Fucoxanthin is a natural molecule and a carotenoid (therefore a vegetable pigment) typical of brown algae.
Lower amounts of fucoxanthin are also found in some red and green algae.
Fucoxanthin has a brute or molecular formula: C42H58O6, which gives the characteristic color, overlapping the green shades of chlorophyll. Fucoxanthin absorbs light primarily in the blue-green to yellow-green range of the visible spectrum, peaking around 510-525 nm and absorbing significantly in the range of 450 to 540 nm.
Metabolic and nutritional studies conducted in mice at Hokkaido University indicate that fucoxanthin promotes fat burning within white adipose tissue cells.
According to a double-blind, placebo-controlled human study with algae extract containing fucoxanthin in combination with pomegranate seed oil, an average weight loss of 4.9 kg was shown in obese women over the course of a period of 16 weeks.
The concentration of fucoxanthin in algae, including browns, is however much lower than the doses used to investigate their functional characteristics in animals.
To reach such quantities, it would in fact be necessary to take these foods in doses that make them toxic, due to the large amount of iodine ingested and the consequent risk of hyperthyroidism; Furthermore, we must not forget the numerous reports according to which algae and derived products are in real danger of arsenic contamination.
Beyond this and their fucoxanthin content, algae are still an excellent source of iodine (which at appropriate doses is essential to stimulate thyroid activity and basal metabolism) and alginic acid (a polysaccharide that increases the density of gastric contents, stimulating the sense of satiety and acting as a mild mass laxative).
Although the mechanism of action of fucoxanthin is not yet fully known, recent experimental evidence suggests a particularly complex biological role.
More precisely, fucoxanthin would exert:
– a direct antioxidant activity, acting as a scavenger of oxygen free radicals;
– an anti-inflammatory activity, effective in reducing the concentrations of inflammatory cytokines such as TNF-alpha and PGE2, normally involved in the genesis of the inflammatory process;
– an antiobesigenic activity, probably linked to the ability of fucoxanthin to control the activity of PPAR gamma upstream and of thermogenins downstream.
These two proteins, also known as UCPs or uncoupling proteins, are normally expressed in brown adipose tissue, a type of fat that is poorly represented in humans.

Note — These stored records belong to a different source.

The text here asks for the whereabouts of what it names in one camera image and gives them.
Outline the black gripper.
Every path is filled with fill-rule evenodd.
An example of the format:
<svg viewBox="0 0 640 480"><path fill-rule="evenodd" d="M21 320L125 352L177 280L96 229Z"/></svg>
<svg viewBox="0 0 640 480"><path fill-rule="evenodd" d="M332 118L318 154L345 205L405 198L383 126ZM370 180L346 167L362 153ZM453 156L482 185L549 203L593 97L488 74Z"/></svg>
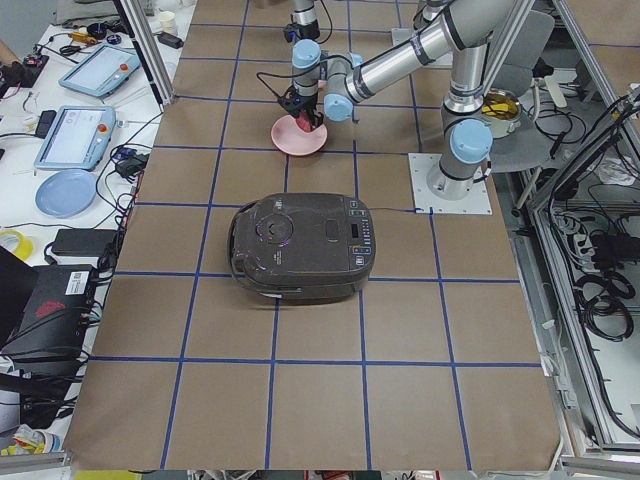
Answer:
<svg viewBox="0 0 640 480"><path fill-rule="evenodd" d="M312 128L319 128L324 124L324 114L317 111L318 93L302 95L294 86L290 86L278 97L278 104L293 118L299 118L305 113L310 118Z"/></svg>

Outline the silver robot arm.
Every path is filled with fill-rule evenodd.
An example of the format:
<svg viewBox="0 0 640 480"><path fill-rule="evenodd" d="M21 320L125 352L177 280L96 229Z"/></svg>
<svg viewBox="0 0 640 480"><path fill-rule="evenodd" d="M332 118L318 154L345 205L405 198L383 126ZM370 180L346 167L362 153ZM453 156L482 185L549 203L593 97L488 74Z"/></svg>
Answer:
<svg viewBox="0 0 640 480"><path fill-rule="evenodd" d="M314 0L294 0L291 13L290 30L287 33L289 42L294 39L317 40L320 37L319 23L315 11Z"/></svg>
<svg viewBox="0 0 640 480"><path fill-rule="evenodd" d="M293 45L291 84L276 99L298 126L316 129L325 120L349 119L355 105L452 54L449 91L441 107L446 150L426 182L436 196L460 200L475 184L493 143L480 119L489 86L488 49L514 7L512 1L423 1L418 10L422 20L408 39L359 62L351 53L322 49L313 2L298 1L292 19L303 36Z"/></svg>

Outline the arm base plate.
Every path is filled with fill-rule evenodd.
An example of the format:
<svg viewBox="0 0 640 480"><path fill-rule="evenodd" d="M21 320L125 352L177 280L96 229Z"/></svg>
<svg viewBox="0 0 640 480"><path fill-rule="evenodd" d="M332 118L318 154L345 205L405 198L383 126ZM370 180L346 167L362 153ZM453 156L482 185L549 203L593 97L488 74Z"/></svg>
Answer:
<svg viewBox="0 0 640 480"><path fill-rule="evenodd" d="M478 167L467 180L452 180L440 169L440 154L409 153L414 210L422 214L491 215L486 177Z"/></svg>

With their activity, these proteins seem to contribute to the dissipation of energy obtained from fats, in the form of heat; they would therefore be the basis of an innate defense mechanism of the human body from excess fat and cold.

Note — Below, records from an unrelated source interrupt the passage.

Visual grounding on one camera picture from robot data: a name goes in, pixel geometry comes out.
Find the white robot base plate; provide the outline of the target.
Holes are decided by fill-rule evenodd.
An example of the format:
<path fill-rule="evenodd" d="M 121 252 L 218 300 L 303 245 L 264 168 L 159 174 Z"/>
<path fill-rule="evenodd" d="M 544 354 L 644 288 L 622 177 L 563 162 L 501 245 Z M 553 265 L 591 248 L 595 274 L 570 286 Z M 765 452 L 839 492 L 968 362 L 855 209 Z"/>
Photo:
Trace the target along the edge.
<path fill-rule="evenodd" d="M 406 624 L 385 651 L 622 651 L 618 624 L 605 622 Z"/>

An antitumor activity, observed in some preliminary studies on cell cultures, and largely linked to the ability to regulate the rate of proliferation – differentiation of these clones.
However, at present, the main use of fucoxanthin is mainly oriented towards the management of obesity.

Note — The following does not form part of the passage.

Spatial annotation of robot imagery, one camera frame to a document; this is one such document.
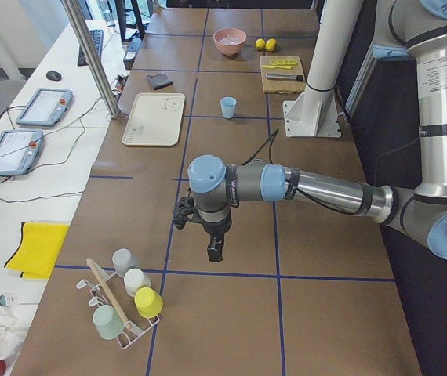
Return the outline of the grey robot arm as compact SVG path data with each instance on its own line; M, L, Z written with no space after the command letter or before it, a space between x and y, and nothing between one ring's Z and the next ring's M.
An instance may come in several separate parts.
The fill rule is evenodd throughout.
M231 209L243 201L304 197L344 215L369 216L447 260L447 1L379 1L372 55L405 71L375 78L363 107L390 124L358 124L370 183L352 183L259 160L224 164L203 155L188 169L187 208L173 215L203 226L208 256L222 259Z

Among the side effects it should be remembered that, despite the correct use of fucoxanthin was generally well tolerated, it would be appropriate to remember the potential side effects, both of a metabolic and toxic nature, related to the possible ingestion of foods containing fucoxanthin in large quantities.
These effects are attributable to the massive presence of iodine, which – if taken in excess – disturbs the thyroid and can cause some forms of hyperthyroidism.
Furthermore, the use of fucoxanthin during pregnancy and the subsequent breastfeeding period, as well as in children, should be avoided.
Close medical supervision, while using fucoxanthin, would be necessary in patients suffering from various types of pathologies or undergoing concomitant drug therapy.
Finally, the use of foods containing fucoxanthin could bring large amounts of iodine, with possible metabolic consequences.
Warning: The information shown is not medical advice and may not be accurate. The contents are for illustrative purposes only and do not replace medical advice.